The fact that classified information was not marked as such when it went out on Clinton’s private server is not necessarily the end of the inquiry since the relevant laws also provide for potential administrative or criminal sanctions for someone who mishandles information they knew or should have known was classified even if it wasn’t properly marked. This would include, for example, information about military deployment, discussions involving information that obviously could have only been obtained via classified sources such as agents on the ground or signals intelligence, or technical information of a classified nature. Persons with security clearances are, generally speaking, supposed to be sufficiently informed to recognize such information and responsible for taking appropriate action when it comes to handling that information. Proving knowing mishandling of information in this situation is much harder than it is in the case of material that is marked classified and a U.S. Attorney would obviously want to make sure they had an airtight case before even considering moving forward in such a case.

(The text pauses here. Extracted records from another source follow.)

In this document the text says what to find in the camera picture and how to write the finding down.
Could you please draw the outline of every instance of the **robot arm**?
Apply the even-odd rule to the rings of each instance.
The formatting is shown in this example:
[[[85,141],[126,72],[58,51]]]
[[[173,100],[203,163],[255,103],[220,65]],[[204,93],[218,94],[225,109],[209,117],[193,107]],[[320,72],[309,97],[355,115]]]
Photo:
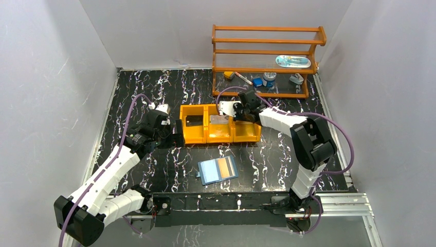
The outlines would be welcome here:
[[[337,152],[327,123],[319,117],[289,116],[278,108],[267,108],[252,89],[239,93],[239,98],[241,101],[220,102],[220,112],[233,116],[234,120],[254,122],[290,136],[300,163],[289,198],[271,202],[269,207],[293,211],[307,208],[312,200],[311,189]]]
[[[116,219],[132,212],[148,212],[152,208],[152,194],[140,186],[133,186],[122,195],[111,200],[107,196],[120,182],[121,178],[143,157],[155,148],[182,147],[184,145],[181,121],[172,125],[168,119],[168,105],[159,105],[149,110],[144,121],[127,130],[124,143],[119,143],[109,158],[94,172],[94,174],[68,199],[60,196],[54,203],[57,225],[62,229],[65,219],[72,206],[79,200],[66,233],[84,246],[94,243],[103,229]]]

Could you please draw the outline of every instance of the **white arm segment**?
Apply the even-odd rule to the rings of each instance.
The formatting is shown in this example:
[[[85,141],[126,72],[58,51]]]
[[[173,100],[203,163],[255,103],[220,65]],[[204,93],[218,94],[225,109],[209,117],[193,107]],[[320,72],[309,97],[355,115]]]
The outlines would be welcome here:
[[[108,163],[112,160],[119,149],[117,145],[109,158],[100,166],[100,168],[94,172],[94,174],[82,185],[78,190],[74,191],[71,196],[72,202],[76,202],[77,198],[84,192],[90,183],[94,185],[90,191],[85,195],[82,201],[79,203],[79,207],[86,205],[88,207],[87,212],[95,216],[100,210],[100,206],[109,193],[120,182],[121,178],[136,164],[140,162],[140,159],[136,153],[130,153],[130,148],[123,147],[118,158],[114,160],[110,167],[107,167]]]
[[[262,126],[273,128],[286,134],[287,136],[290,136],[290,129],[292,126],[300,124],[307,119],[307,117],[301,116],[285,116],[275,112],[272,108],[264,109],[261,113],[259,113],[259,117]]]
[[[236,117],[236,112],[233,109],[235,103],[241,103],[240,101],[221,101],[220,102],[220,115],[226,114],[228,116]]]
[[[105,200],[98,213],[105,214],[103,220],[104,227],[114,222],[116,219],[136,210],[140,210],[144,197],[136,190],[129,189],[124,194],[113,199]]]
[[[262,126],[270,127],[290,136],[290,128],[293,125],[300,124],[306,121],[306,117],[301,116],[285,116],[277,113],[271,108],[263,110],[260,114],[260,122]],[[302,165],[299,165],[297,179],[293,183],[291,189],[300,198],[304,199],[309,196],[311,188],[315,186],[315,182],[320,173],[324,170],[326,164],[322,164],[315,171],[308,170]]]

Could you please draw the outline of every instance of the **gray object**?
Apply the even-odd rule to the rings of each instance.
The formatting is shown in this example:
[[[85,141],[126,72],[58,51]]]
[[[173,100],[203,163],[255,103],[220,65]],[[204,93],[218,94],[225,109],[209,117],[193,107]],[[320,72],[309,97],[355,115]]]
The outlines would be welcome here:
[[[301,85],[303,84],[304,78],[299,73],[296,73],[295,75],[290,76],[289,81]]]

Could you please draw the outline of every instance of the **yellow bin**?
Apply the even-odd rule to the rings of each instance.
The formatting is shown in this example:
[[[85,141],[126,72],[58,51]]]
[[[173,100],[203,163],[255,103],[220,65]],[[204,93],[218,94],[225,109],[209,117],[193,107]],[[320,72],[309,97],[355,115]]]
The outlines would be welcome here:
[[[185,144],[206,143],[207,113],[204,105],[181,105],[180,119],[183,122]]]
[[[181,105],[186,144],[258,142],[261,126],[219,116],[215,104]]]

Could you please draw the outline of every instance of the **color card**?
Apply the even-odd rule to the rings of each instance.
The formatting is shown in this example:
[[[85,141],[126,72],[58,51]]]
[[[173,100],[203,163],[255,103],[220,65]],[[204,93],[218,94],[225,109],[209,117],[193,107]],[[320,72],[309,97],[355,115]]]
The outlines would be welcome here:
[[[203,185],[238,177],[233,156],[199,162],[198,168]]]

This email issue has obviously not been an issue for Clinton in her pursuit of the Democratic nomination, and it’s unlikely to become one. For the most part, Democratic voters seem to agree with Bernie Sanders’ comment during the first Democratic debate that he was sick of hearing about Clinton’s emails, although it’s worth noting that more recently Sander has called the email issue a “very serious” one and that the investigation should be allowed to continue. Outside the Democratic Party, though, there are signs that the American people as a whole may be looking at the issue as a more serious matter. A poll from November, for example, found that 70% of Americans believed that Clinton acted unethically in the way she handled her emails as Secretary of State. Another poll taken just last month found that 54% of Americans believed that a Special Prosecutor should be appointed to oversee the ongoing investigation. And, of course, Republicans continue to hammer Clinton on this issue.
Regardless of whether or not anything comes of this investigation, the fact that it is still on going is a potential headache that the Clinton campaign may find it will have to deal with at the most inconvenient times possible. Imagine, for example, the prospect of Clinton being interviewed by the F.B.I. just as the conventions are starting, or a Grand Jury being convened just as the General Election campaign is starting. At the very least, it’s likely to be a distraction, and perhaps worse if there are indeed indictments of even low-level State Department employees. Outside of the potential criminal law issues, of course, the entire story raises serious questions about Clinton’s judgment and her motivations in setting the server up. The innocent explanation that she did it because she didn’t want to carry two mobile devices simply defies credulity, and the obvious explanation that she did it so that she would have control over her communications records brings back memories of the investigations of the 90s that Clinton would probably prefer people didn’t bring up. Whether all of that ultimately hurts her in the election remains to be seen, but the fact that she could have avoided all of this by simply using the State Department’s internal email system makes it clear that whatever headaches she experiences will be entirely her own fault.